EXERCISE DETAILS :: Images in the records should be skipped while the rest is transcribed verbatim.
=======
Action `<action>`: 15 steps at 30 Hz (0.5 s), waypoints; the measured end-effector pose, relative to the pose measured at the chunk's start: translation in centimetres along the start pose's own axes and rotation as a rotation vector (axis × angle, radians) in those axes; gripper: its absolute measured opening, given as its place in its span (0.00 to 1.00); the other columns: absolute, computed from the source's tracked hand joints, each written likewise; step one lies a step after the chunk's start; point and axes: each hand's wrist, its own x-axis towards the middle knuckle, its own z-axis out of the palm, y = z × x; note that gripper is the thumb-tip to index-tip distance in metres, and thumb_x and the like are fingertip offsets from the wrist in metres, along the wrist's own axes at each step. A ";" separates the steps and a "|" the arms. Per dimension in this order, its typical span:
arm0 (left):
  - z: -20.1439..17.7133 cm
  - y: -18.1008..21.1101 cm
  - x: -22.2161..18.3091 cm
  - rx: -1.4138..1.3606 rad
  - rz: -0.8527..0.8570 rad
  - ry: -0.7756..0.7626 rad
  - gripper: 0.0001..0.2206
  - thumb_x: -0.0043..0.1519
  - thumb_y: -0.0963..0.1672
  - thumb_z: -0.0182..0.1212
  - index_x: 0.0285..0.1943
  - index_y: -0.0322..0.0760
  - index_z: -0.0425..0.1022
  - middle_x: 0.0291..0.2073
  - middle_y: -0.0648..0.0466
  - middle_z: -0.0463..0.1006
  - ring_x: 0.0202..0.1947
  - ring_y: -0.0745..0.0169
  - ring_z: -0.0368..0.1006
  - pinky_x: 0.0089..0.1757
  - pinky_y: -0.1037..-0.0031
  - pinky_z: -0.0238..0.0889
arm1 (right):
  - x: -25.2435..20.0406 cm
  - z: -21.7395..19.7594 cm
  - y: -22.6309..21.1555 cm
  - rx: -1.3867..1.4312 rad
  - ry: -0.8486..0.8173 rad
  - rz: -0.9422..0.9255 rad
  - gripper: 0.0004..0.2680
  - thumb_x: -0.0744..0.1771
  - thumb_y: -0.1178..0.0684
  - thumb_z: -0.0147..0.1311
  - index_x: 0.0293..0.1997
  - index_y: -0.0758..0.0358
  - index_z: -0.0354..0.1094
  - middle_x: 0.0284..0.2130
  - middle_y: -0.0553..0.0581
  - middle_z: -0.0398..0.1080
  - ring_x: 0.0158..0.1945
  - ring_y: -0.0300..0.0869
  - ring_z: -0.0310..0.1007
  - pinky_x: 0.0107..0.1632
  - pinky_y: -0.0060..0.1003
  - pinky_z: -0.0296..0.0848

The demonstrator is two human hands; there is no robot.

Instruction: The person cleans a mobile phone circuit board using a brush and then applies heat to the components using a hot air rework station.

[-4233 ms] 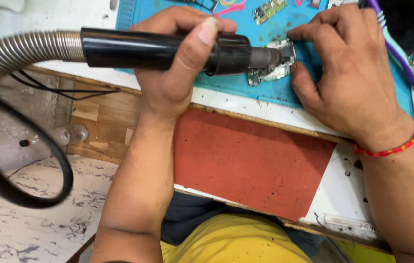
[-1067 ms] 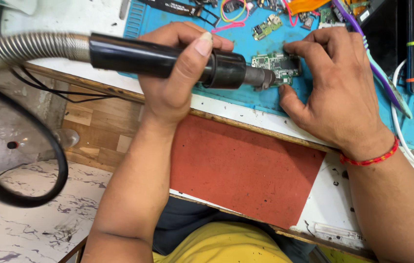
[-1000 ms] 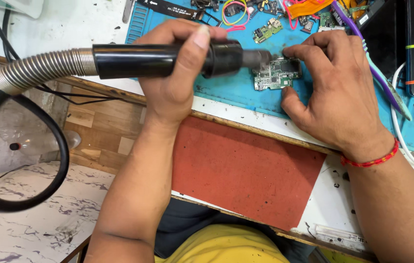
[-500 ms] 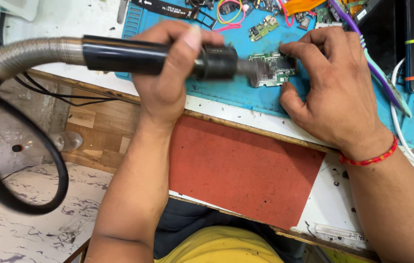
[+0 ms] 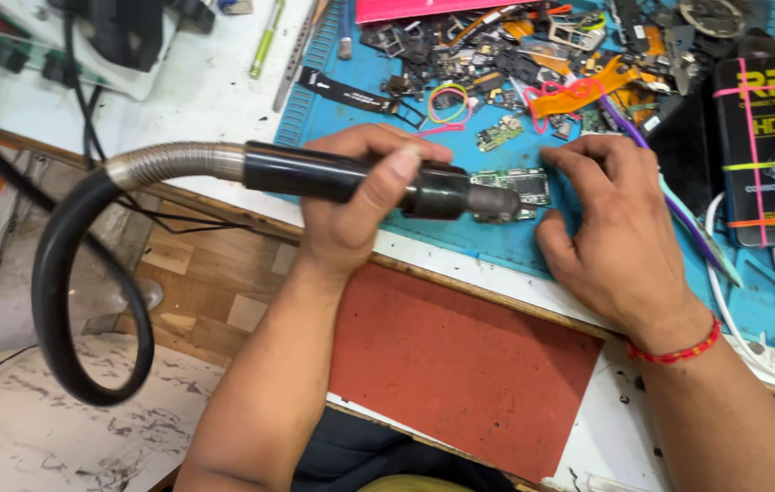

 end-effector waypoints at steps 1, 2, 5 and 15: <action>0.1 -0.1 0.0 0.020 -0.008 0.051 0.12 0.70 0.46 0.60 0.45 0.28 0.79 0.41 0.45 0.85 0.42 0.63 0.81 0.50 0.71 0.75 | 0.0 0.0 0.0 0.000 -0.001 0.000 0.17 0.62 0.60 0.58 0.58 0.66 0.72 0.54 0.65 0.66 0.59 0.58 0.64 0.62 0.49 0.66; 0.6 -0.3 0.0 0.041 -0.016 0.102 0.12 0.70 0.46 0.60 0.45 0.28 0.79 0.42 0.45 0.85 0.44 0.63 0.81 0.51 0.71 0.75 | 0.1 0.1 0.0 0.000 -0.001 0.000 0.16 0.63 0.60 0.58 0.57 0.66 0.72 0.54 0.64 0.66 0.59 0.58 0.64 0.62 0.49 0.66; 0.3 -0.2 0.0 0.012 -0.027 0.029 0.12 0.70 0.46 0.60 0.45 0.28 0.79 0.43 0.45 0.84 0.43 0.63 0.81 0.53 0.70 0.75 | 0.1 0.0 -0.1 0.002 -0.017 -0.004 0.14 0.63 0.61 0.57 0.56 0.65 0.73 0.53 0.63 0.66 0.58 0.57 0.64 0.61 0.49 0.66; 0.8 -0.1 0.3 0.091 -0.038 0.119 0.12 0.68 0.46 0.60 0.46 0.28 0.80 0.41 0.48 0.85 0.43 0.64 0.81 0.50 0.72 0.74 | 0.3 -0.1 -0.4 0.013 0.005 -0.001 0.15 0.62 0.60 0.58 0.54 0.67 0.72 0.51 0.63 0.66 0.57 0.57 0.64 0.60 0.49 0.66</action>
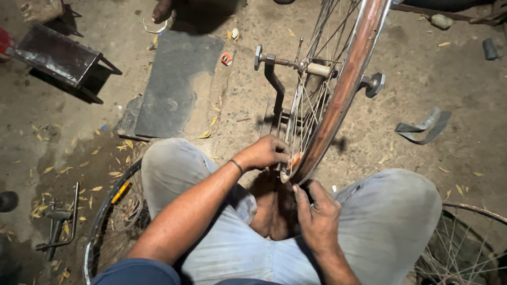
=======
REPLY TO THE TASK ::
Action `<action>`: 15 steps at 30 Hz (0.5 s), waypoints; the measured end-effector pose, relative to the pose measured at the chunk's start: translation in centimetres along the start pose's own axes and rotation as a rotation vector (axis × angle, radians) in those axes; gripper: its absolute measured opening, given as its place in its span (0.00 to 1.00); the other columns: absolute, computed from the source's tracked hand joints, each written likewise; step one lies a step after the chunk's start; point and axes: each hand's wrist, its own x-axis towards the middle knuckle, its own z-axis out of the palm, y = z × x; note that gripper is the thumb-tip to index-tip distance in metres, and thumb_x and the like are fingertip offsets from the wrist in metres, along the wrist's own axes at each step. A ";" separates the steps and a "|" the arms. Per dimension in this order, its typical span:
arm0 (left):
  - z: -20.1439..17.7133 cm
  - y: -18.1008..21.1101 cm
  - x: -22.2161..18.3091 cm
  - rx: -1.4138..1.3606 rad
  - rz: -0.8527..0.8570 rad
  - ry: -0.7756..0.7626 rad
  - gripper: 0.0001..0.2206
  - thumb_x: -0.0043..0.1519
  - thumb_y: -0.0963..0.1672
  - thumb_z: -0.0182..0.1212
  - index_x: 0.0285..0.1943
  - index_y: -0.0322..0.0760
  - index_z: -0.0425..0.1022
  - middle_x: 0.0291..0.2073
  - middle_y: -0.0648..0.0466
  - middle_z: -0.0463..0.1006
  - ring_x: 0.0202..0.1947
  - ring_y: -0.0745..0.0169
  - ring_z: -0.0368..0.1006
  - pinky_x: 0.0089..0.1757
  - pinky_y: -0.1037..-0.0031
  - pinky_z: -0.0238..0.0889
arm1 (right):
  - x: -25.2435..20.0406 cm
  - z: -21.7395..19.7594 cm
  - y: -22.6309..21.1555 cm
  - rx: -1.3867..1.4312 rad
  - ry: -0.8486..0.8173 rad
  - rz: -0.9422..0.9255 rad
  - gripper: 0.0004..0.2680
  - thumb_x: -0.0744..0.1771
  - thumb_y: -0.1178..0.0684
  - thumb_z: -0.0147..0.1311
  - index_x: 0.0293..0.1997
  - index_y: -0.0758..0.0358
  - index_z: -0.0354..0.1094
  - middle_x: 0.0284..0.2130
  - middle_y: -0.0553..0.0581
  - middle_z: -0.0398..0.1080
  - ring_x: 0.0158..0.1945
  - ring_y: -0.0300..0.0869
  - ring_z: -0.0310..0.1007
  - pinky_x: 0.0107..0.1632
  - pinky_y: -0.0060..0.1003
  - pinky_z: -0.0296..0.0848

The demonstrator is two human hands; there is no robot.

Instruction: The person cleans a mobile phone circuit board using a brush and then applies heat to the components using a hot air rework station.

[-4233 ms] 
[-1067 ms] 
[-1000 ms] 
[-500 ms] 
[+0 ms] 

 end-effector waypoints at steps 1, 2, 5 and 15: <action>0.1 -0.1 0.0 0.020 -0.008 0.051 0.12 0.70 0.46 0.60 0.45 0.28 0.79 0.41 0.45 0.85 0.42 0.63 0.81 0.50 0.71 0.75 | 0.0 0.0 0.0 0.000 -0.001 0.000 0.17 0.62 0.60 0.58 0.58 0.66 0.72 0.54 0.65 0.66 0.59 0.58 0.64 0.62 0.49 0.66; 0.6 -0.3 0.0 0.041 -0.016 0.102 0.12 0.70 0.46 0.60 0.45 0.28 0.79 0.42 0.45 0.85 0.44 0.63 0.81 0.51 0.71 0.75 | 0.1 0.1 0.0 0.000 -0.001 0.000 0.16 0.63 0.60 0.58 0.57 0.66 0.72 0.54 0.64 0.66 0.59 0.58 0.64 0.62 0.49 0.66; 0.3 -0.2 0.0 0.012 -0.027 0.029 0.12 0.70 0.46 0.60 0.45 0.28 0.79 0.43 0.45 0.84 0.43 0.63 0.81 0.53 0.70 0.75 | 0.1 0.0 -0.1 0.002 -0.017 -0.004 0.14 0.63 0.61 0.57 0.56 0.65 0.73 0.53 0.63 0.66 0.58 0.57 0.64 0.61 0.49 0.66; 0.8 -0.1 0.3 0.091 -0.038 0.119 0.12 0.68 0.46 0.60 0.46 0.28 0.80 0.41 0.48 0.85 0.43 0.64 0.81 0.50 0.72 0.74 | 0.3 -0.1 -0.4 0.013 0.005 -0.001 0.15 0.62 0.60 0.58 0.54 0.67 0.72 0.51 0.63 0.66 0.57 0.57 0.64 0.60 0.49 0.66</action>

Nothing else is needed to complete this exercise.